All that is wanted is the exact text of the lines below from the one with "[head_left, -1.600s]" through the one with "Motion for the", inclusive, minus any pictures.

(GIVEN MATERIAL begins)

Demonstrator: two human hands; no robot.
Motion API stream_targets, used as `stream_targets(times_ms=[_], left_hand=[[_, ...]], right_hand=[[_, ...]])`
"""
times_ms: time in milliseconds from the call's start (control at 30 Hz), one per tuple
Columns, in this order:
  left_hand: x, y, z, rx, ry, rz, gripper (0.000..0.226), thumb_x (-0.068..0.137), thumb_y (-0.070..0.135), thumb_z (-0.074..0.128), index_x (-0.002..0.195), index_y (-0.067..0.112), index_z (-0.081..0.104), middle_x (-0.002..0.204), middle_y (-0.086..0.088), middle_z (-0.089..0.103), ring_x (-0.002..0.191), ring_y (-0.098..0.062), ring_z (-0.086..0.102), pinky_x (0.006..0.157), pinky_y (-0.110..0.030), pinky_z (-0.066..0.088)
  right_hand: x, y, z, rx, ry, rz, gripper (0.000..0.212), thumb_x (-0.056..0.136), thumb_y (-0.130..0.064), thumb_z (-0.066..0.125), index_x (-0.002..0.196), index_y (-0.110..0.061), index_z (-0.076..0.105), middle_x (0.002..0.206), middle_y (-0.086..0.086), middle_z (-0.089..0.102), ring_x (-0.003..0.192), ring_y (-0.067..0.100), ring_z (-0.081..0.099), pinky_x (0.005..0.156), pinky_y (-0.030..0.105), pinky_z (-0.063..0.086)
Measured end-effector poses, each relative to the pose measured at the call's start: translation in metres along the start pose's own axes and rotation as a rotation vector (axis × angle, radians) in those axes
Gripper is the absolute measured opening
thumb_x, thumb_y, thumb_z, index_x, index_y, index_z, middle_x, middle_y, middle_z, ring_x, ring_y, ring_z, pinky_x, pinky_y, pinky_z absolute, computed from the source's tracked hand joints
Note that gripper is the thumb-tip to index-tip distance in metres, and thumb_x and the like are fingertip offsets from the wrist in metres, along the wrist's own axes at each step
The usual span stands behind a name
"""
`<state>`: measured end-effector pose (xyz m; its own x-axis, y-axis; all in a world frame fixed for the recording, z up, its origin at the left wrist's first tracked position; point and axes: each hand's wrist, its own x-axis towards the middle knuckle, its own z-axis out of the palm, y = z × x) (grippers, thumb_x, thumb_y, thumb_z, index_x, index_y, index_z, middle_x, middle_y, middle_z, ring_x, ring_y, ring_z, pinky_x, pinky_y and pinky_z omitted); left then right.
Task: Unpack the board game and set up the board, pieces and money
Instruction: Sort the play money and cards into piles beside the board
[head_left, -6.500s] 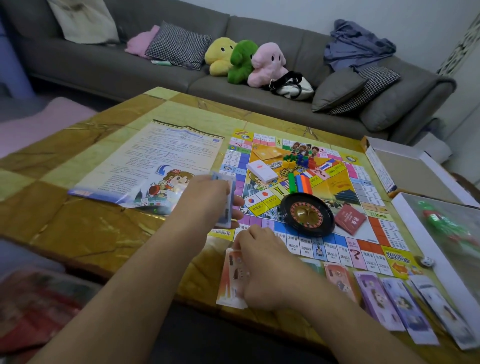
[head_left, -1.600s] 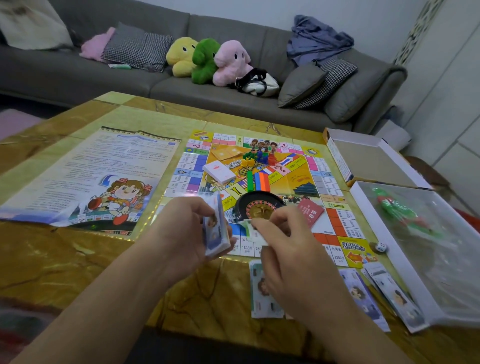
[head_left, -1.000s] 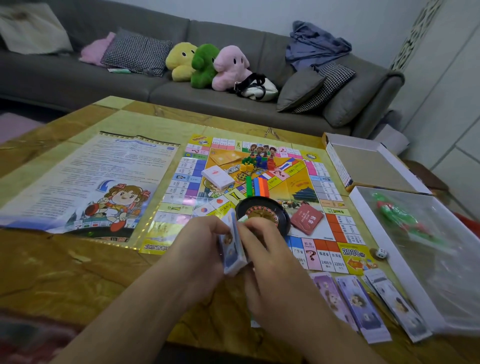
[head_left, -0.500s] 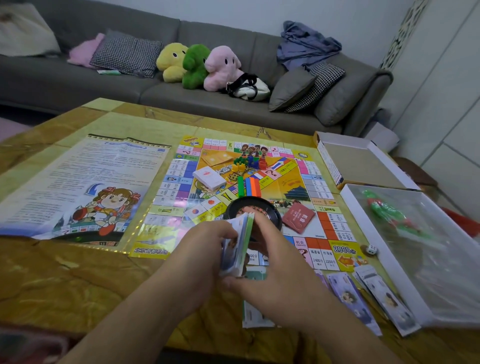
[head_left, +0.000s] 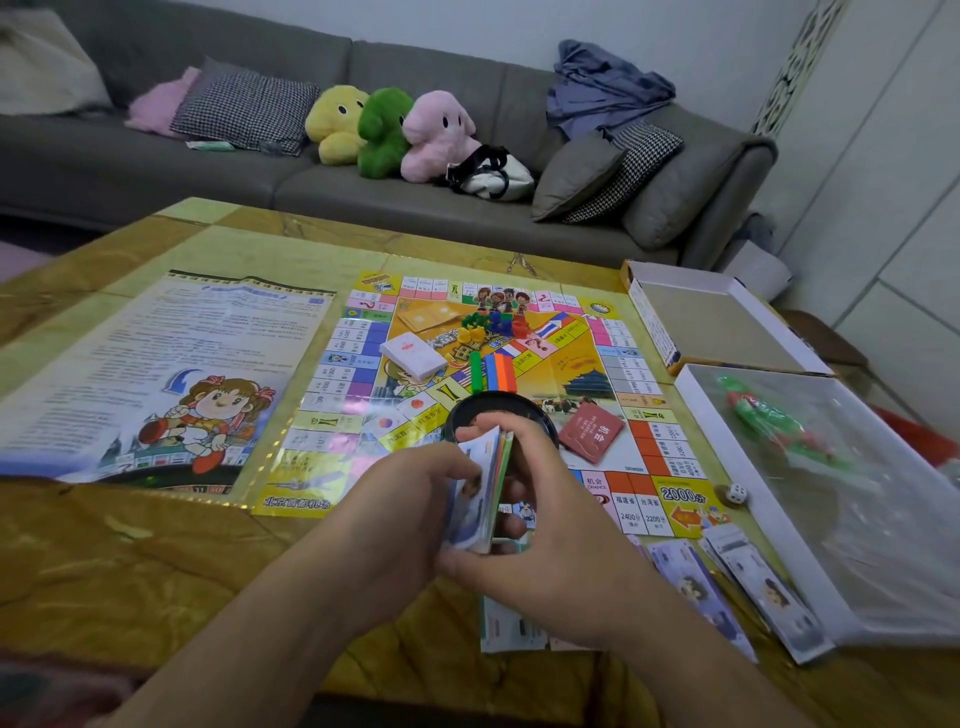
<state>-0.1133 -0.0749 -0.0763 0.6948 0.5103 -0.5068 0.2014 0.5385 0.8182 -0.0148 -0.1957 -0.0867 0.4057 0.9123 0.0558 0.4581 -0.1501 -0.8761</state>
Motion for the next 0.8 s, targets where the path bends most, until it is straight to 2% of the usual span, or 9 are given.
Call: stream_targets(times_ms=[100, 200, 267, 333, 467, 567, 633, 733, 800], left_hand=[[0.007, -0.001, -0.006, 0.068, -0.051, 0.057, 0.014, 0.097, 0.001, 0.053, 0.093, -0.002, 0.066, 0.07, -0.012, 0.072, 0.059, -0.024, 0.07, 0.057, -0.034, 0.061], [0.011, -0.003, -0.005, 0.2, 0.043, 0.116, 0.022, 0.09, 0.004, 0.063, 0.111, -0.003, 0.066, 0.089, -0.017, 0.076, 0.077, -0.031, 0.074, 0.076, -0.05, 0.064], [0.008, -0.006, 0.001, 0.255, 0.087, 0.104, 0.022, 0.09, 0.005, 0.066, 0.112, 0.01, 0.067, 0.099, -0.017, 0.077, 0.085, -0.032, 0.077, 0.075, -0.052, 0.065], [0.007, -0.008, 0.005, 0.287, 0.096, 0.102, 0.022, 0.091, 0.008, 0.067, 0.111, 0.014, 0.064, 0.103, -0.018, 0.073, 0.09, -0.033, 0.076, 0.077, -0.053, 0.064], [0.009, -0.009, 0.007, 0.253, 0.09, 0.076, 0.024, 0.09, 0.007, 0.067, 0.113, 0.014, 0.064, 0.103, -0.018, 0.073, 0.087, -0.031, 0.076, 0.08, -0.052, 0.063], [0.008, -0.008, 0.011, 0.19, 0.097, 0.063, 0.03, 0.091, -0.003, 0.062, 0.119, 0.01, 0.062, 0.106, -0.023, 0.074, 0.09, -0.038, 0.077, 0.083, -0.063, 0.061], [0.011, -0.004, 0.013, 0.127, 0.139, 0.07, 0.029, 0.097, -0.007, 0.053, 0.122, 0.007, 0.055, 0.097, -0.025, 0.076, 0.084, -0.042, 0.077, 0.078, -0.06, 0.063], [0.018, 0.006, 0.008, -0.032, 0.26, -0.015, 0.021, 0.104, -0.004, 0.042, 0.122, 0.003, 0.051, 0.086, -0.027, 0.075, 0.071, -0.038, 0.074, 0.07, -0.052, 0.062], [0.018, 0.01, 0.004, -0.058, 0.26, -0.037, 0.017, 0.101, -0.007, 0.04, 0.112, 0.001, 0.05, 0.077, -0.021, 0.074, 0.064, -0.033, 0.071, 0.065, -0.047, 0.06]], right_hand=[[0.0, 0.0, -0.004, -0.044, -0.045, -0.009, 0.114, 0.078, -0.027, 0.093, 0.158, -0.049, 0.015, 0.149, -0.039, 0.038, 0.128, -0.013, 0.052, 0.096, 0.019, 0.055], [0.0, -0.001, -0.007, -0.146, -0.056, -0.015, 0.117, 0.081, -0.029, 0.091, 0.159, -0.049, 0.007, 0.153, -0.035, 0.024, 0.13, -0.02, 0.043, 0.091, 0.007, 0.05], [0.0, 0.001, -0.004, -0.335, -0.025, -0.055, 0.108, 0.082, -0.026, 0.088, 0.155, -0.047, 0.01, 0.15, -0.028, 0.026, 0.133, -0.003, 0.045, 0.095, 0.017, 0.054], [-0.001, 0.001, -0.001, -0.513, 0.014, -0.084, 0.097, 0.08, -0.026, 0.087, 0.146, -0.046, 0.017, 0.14, -0.023, 0.032, 0.126, 0.004, 0.047, 0.095, 0.026, 0.054], [0.0, 0.001, 0.003, -0.619, 0.077, -0.085, 0.075, 0.076, -0.035, 0.087, 0.123, -0.047, 0.029, 0.115, -0.022, 0.041, 0.107, 0.007, 0.049, 0.082, 0.025, 0.053], [0.002, 0.003, -0.007, -0.476, 0.02, 0.007, 0.082, 0.074, -0.036, 0.09, 0.128, -0.05, 0.029, 0.128, -0.023, 0.044, 0.112, 0.007, 0.055, 0.085, 0.031, 0.058], [-0.001, 0.003, -0.024, -0.387, -0.012, 0.1, 0.088, 0.074, -0.031, 0.094, 0.128, -0.048, 0.027, 0.139, -0.026, 0.036, 0.12, 0.004, 0.05, 0.092, 0.029, 0.057], [-0.009, 0.002, -0.047, -0.536, -0.022, 0.127, 0.062, 0.085, -0.033, 0.087, 0.113, -0.048, 0.033, 0.141, -0.029, 0.034, 0.13, 0.002, 0.042, 0.099, 0.022, 0.045], [-0.015, 0.0, -0.043, -0.611, -0.118, 0.151, 0.048, 0.087, -0.041, 0.083, 0.109, -0.047, 0.04, 0.143, -0.03, 0.037, 0.133, 0.002, 0.041, 0.099, 0.022, 0.044]])
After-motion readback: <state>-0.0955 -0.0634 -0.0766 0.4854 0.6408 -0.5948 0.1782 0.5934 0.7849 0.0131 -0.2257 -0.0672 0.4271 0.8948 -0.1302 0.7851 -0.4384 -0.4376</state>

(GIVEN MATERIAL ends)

ANSWER TO THIS PROBLEM ->
[head_left, -1.600s] 
[head_left, -1.000s] 
[head_left, -0.500s] 
[head_left, +0.000s] 
<state>-0.1133 -0.0749 -0.0763 0.6948 0.5103 -0.5068 0.2014 0.5385 0.8182 -0.0148 -0.1957 -0.0867 0.4057 0.9123 0.0558 0.4581 -0.1501 -0.8761</state>
Motion for the next 0.8 s, targets where the path bends most, until it is straight to 2% of the usual span, or 9 are given.

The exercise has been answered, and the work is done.